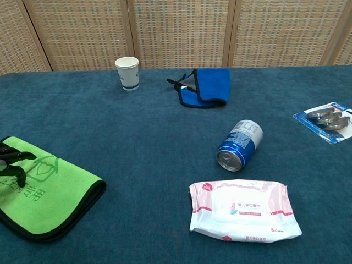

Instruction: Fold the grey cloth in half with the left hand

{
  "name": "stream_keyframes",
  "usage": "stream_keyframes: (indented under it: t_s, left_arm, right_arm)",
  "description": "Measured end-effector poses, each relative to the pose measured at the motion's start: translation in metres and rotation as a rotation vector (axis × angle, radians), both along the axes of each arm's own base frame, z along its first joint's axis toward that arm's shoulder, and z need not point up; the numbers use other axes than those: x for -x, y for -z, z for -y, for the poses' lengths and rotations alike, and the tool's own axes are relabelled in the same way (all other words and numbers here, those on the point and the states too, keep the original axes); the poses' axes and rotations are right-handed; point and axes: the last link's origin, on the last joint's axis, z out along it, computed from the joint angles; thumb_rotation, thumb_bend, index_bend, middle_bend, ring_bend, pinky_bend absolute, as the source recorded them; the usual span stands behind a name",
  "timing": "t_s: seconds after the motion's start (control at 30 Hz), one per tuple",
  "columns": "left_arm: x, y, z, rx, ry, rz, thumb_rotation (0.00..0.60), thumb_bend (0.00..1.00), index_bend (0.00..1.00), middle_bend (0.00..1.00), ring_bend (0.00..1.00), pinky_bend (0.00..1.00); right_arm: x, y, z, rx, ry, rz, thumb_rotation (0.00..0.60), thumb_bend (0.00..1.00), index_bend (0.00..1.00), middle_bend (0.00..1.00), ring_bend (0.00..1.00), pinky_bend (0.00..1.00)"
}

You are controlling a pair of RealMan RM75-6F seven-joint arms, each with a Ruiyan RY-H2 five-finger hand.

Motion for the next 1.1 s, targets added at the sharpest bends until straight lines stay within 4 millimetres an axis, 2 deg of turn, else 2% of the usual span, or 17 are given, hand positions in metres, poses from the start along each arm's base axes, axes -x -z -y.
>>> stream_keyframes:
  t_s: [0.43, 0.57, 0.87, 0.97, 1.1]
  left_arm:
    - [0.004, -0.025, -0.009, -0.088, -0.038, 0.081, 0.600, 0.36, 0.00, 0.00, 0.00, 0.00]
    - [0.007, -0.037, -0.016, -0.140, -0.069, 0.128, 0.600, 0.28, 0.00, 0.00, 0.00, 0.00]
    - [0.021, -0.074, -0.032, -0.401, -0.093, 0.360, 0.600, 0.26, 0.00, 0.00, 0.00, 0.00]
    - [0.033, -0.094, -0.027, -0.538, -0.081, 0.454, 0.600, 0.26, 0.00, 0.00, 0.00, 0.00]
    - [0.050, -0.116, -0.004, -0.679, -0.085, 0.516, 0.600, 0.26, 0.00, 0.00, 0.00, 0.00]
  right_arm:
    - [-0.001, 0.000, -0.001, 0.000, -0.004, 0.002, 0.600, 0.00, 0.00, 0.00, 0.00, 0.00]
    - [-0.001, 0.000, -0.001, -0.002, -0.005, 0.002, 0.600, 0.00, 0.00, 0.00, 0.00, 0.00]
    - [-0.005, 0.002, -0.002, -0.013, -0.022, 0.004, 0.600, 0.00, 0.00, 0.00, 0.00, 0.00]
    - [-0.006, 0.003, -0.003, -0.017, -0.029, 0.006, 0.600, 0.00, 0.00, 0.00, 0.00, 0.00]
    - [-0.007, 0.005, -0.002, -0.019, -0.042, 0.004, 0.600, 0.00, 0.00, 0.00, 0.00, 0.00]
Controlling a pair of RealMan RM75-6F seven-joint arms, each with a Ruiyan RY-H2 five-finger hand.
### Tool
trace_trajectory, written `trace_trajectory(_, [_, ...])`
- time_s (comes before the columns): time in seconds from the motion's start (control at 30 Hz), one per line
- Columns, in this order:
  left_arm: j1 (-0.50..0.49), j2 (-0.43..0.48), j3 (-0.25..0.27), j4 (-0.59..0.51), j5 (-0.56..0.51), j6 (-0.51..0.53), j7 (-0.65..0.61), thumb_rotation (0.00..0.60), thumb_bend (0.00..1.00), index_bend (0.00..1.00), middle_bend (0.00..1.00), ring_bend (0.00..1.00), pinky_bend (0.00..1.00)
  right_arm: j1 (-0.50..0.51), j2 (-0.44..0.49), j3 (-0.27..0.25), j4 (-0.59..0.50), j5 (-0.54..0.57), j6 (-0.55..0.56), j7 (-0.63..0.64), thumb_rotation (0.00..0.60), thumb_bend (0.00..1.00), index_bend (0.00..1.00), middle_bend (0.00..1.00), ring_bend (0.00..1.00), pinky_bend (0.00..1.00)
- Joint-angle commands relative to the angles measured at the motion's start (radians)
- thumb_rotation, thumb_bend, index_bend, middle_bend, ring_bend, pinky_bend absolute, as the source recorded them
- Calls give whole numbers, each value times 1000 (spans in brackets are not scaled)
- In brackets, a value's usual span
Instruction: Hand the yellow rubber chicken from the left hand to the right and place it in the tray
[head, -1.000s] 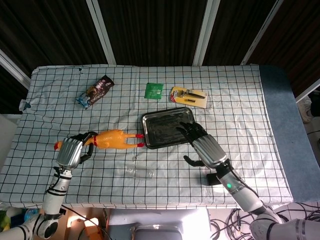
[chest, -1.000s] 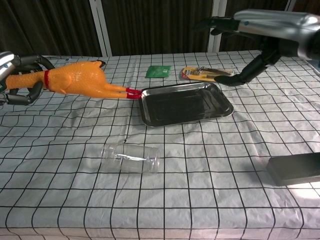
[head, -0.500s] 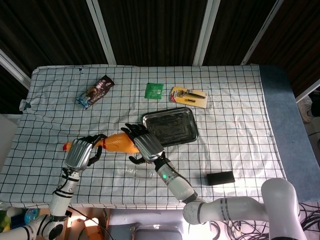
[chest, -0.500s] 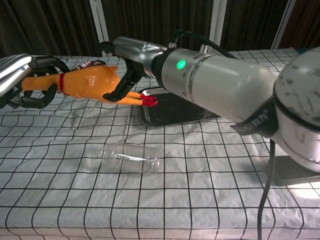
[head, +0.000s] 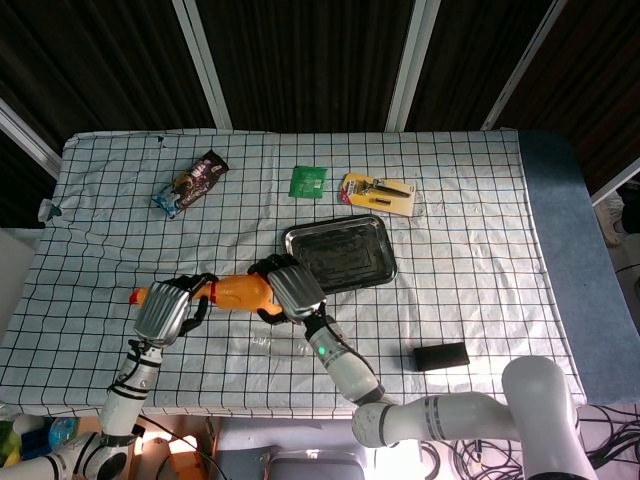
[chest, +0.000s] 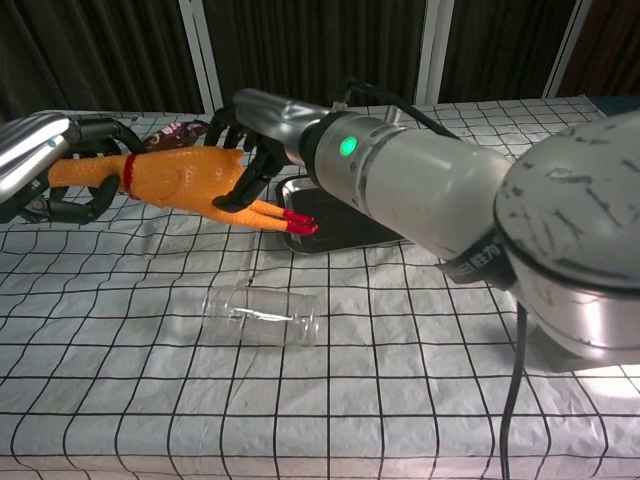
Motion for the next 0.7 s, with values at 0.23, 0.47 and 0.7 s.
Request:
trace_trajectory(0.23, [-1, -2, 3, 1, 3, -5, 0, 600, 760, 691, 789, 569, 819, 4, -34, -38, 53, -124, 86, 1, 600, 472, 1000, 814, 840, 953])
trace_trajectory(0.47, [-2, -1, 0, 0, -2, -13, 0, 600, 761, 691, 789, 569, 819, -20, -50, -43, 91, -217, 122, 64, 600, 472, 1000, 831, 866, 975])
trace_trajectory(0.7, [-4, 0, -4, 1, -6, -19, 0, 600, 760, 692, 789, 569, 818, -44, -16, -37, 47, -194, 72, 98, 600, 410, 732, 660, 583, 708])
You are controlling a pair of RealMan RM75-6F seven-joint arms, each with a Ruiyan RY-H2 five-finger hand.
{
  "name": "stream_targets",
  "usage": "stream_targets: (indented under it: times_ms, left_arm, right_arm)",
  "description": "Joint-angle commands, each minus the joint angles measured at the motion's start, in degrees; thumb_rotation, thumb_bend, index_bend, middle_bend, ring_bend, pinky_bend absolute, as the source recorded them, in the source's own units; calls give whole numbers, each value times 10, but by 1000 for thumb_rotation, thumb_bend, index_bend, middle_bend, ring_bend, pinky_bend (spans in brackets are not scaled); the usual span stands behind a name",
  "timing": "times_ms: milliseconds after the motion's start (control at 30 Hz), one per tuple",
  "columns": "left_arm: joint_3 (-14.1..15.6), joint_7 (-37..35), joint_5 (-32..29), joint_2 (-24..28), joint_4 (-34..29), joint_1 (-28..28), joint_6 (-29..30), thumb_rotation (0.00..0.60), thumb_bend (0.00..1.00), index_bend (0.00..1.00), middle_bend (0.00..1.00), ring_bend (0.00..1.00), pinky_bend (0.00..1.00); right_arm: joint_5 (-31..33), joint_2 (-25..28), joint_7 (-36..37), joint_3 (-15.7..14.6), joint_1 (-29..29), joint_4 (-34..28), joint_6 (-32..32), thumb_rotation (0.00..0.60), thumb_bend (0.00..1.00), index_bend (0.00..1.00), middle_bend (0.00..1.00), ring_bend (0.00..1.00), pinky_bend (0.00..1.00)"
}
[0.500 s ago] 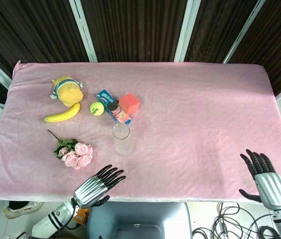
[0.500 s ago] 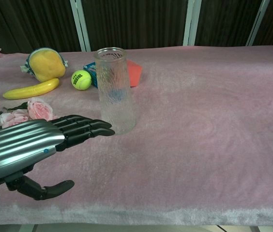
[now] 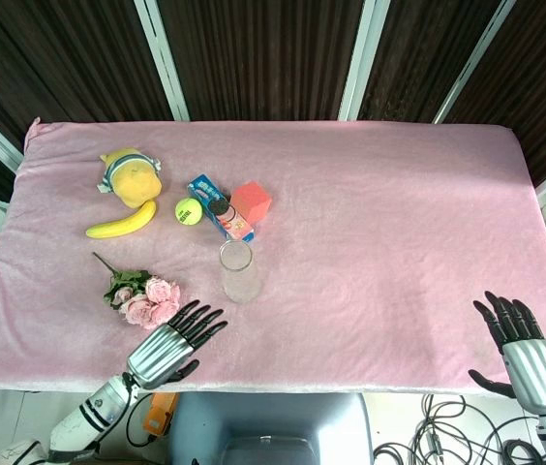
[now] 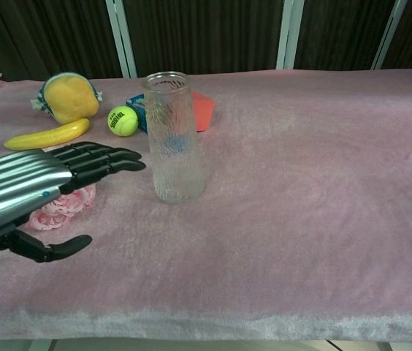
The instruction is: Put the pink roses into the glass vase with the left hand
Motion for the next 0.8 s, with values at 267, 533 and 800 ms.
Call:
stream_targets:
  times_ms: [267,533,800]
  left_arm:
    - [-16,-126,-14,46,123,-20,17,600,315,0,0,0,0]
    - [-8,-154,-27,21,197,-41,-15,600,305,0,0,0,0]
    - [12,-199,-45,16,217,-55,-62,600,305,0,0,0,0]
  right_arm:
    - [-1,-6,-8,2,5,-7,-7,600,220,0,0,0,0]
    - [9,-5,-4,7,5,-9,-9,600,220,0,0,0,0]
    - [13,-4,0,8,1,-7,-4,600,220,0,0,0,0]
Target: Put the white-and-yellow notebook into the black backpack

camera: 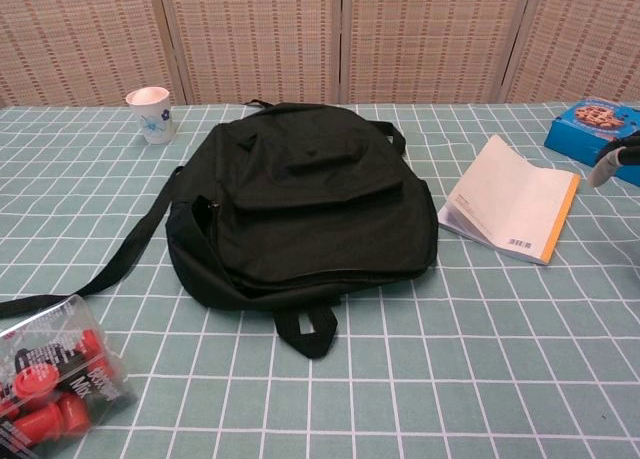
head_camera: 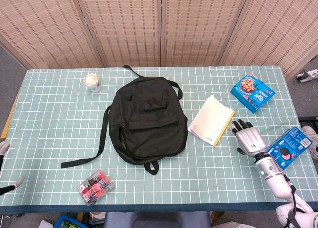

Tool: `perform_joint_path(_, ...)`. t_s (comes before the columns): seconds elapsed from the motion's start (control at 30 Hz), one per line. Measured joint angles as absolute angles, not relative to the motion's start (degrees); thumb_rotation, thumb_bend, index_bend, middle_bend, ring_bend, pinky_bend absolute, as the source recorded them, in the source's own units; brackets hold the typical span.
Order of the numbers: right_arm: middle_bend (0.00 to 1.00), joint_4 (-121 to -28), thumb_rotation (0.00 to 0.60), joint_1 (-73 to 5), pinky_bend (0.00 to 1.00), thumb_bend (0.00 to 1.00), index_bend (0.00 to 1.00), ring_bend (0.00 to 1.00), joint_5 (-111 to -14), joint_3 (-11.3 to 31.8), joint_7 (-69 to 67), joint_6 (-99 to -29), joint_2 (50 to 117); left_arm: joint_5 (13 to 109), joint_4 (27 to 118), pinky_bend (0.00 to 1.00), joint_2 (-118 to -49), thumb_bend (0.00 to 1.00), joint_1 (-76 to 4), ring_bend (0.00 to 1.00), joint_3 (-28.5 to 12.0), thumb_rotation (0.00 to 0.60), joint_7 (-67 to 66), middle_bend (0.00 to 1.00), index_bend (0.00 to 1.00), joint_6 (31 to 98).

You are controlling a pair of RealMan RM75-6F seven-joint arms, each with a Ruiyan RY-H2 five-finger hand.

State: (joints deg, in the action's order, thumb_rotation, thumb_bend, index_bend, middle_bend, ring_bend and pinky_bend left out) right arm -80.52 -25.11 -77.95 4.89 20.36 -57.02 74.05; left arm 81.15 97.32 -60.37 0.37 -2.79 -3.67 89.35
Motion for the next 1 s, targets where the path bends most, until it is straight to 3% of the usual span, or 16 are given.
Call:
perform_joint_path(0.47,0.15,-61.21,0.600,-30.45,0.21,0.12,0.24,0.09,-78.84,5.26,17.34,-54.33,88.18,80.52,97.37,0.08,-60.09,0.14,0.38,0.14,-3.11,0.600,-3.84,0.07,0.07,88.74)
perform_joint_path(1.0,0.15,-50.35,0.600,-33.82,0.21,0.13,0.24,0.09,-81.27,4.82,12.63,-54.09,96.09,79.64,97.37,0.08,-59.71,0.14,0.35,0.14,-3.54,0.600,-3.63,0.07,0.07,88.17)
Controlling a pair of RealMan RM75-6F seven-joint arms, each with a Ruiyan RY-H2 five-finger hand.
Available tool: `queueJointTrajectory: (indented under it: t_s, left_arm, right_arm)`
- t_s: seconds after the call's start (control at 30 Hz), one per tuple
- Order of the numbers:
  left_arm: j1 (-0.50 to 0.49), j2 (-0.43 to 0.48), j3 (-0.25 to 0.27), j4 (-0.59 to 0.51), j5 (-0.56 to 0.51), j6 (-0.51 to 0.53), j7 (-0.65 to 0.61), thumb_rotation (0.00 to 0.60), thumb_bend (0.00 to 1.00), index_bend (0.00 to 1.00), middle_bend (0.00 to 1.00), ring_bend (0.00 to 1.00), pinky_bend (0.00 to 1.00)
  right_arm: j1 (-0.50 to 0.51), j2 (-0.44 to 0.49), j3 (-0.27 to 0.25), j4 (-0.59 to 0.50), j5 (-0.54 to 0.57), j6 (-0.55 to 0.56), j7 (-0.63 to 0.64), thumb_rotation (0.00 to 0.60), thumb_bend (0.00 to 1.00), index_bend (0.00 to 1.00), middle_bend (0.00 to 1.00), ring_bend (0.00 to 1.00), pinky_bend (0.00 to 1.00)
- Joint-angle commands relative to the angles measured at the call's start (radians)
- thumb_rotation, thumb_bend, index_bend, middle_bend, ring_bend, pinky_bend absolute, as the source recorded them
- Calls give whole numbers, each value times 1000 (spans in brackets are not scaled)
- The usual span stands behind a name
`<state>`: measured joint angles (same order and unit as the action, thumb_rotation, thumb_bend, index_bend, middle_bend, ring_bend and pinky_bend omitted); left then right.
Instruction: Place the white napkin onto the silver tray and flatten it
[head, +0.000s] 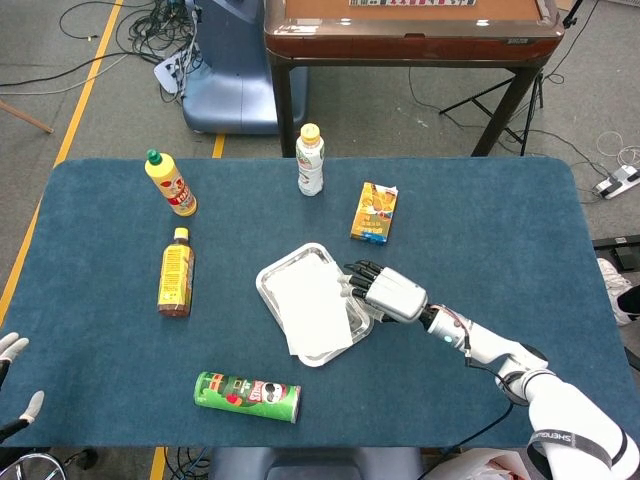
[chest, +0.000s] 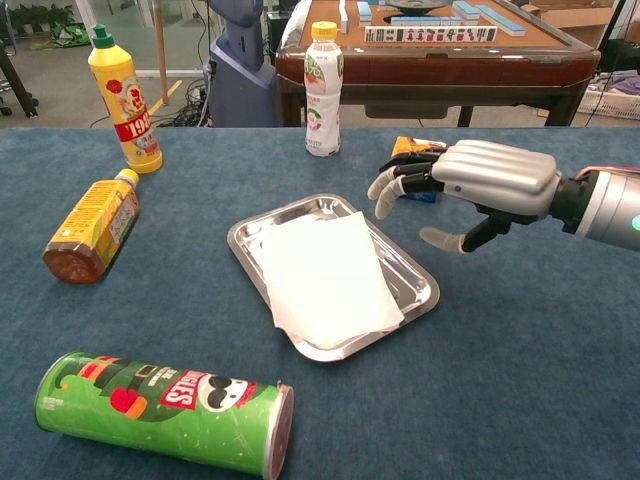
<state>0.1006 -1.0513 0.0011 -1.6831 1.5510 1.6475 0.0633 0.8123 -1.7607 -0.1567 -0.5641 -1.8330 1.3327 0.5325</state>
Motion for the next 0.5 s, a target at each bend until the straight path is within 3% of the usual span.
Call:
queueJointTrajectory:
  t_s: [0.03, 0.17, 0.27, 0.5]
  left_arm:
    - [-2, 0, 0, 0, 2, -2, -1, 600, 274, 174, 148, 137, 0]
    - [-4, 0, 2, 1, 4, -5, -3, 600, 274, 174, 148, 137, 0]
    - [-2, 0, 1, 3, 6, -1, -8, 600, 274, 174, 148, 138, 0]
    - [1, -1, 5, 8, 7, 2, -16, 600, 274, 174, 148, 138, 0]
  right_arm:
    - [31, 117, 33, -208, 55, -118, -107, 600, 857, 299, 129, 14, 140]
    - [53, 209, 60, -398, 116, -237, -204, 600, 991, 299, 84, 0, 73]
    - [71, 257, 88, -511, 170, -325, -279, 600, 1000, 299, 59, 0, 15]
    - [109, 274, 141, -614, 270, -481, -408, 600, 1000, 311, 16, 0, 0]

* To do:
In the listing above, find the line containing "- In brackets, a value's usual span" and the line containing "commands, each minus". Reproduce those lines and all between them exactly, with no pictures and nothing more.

* Response area:
- In brackets, a value's usual span
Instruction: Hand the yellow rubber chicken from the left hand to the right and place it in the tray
[head, -1.000s] 
[chest, -1.000s] 
[head, -0.500s] 
[chest, -0.500s] 
[head, +0.000s] 
[chest, +0.000s] 
Motion for the next 0.7 s, with values at 0.23, 0.47 and 0.7 s.
Request:
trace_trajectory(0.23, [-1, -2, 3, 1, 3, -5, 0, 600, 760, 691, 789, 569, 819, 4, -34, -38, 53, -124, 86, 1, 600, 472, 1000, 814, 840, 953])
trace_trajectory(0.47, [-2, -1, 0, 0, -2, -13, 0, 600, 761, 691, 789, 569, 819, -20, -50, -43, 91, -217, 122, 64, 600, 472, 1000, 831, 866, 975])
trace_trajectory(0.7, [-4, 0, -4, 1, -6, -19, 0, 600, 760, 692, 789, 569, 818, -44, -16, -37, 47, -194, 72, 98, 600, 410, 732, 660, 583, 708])
You are controlling a pair of RealMan RM75-6F seven-joint arms, each with a Ruiyan RY-H2 five-finger hand.
{
  "name": "stream_targets",
  "usage": "stream_targets: (indented under it: times_ms, left_arm, right_arm)",
  "description": "Joint-angle commands, each minus the joint angles measured at the motion's start, in degrees; thumb_rotation, thumb_bend, index_bend, middle_bend, ring_bend, pinky_bend absolute, as the source recorded them, in the source's own units; calls give whole numbers, each value times 10, but by 1000 for thumb_rotation, thumb_bend, index_bend, middle_bend, ring_bend, pinky_bend (spans in brackets are not scaled); the usual span stands behind a name",

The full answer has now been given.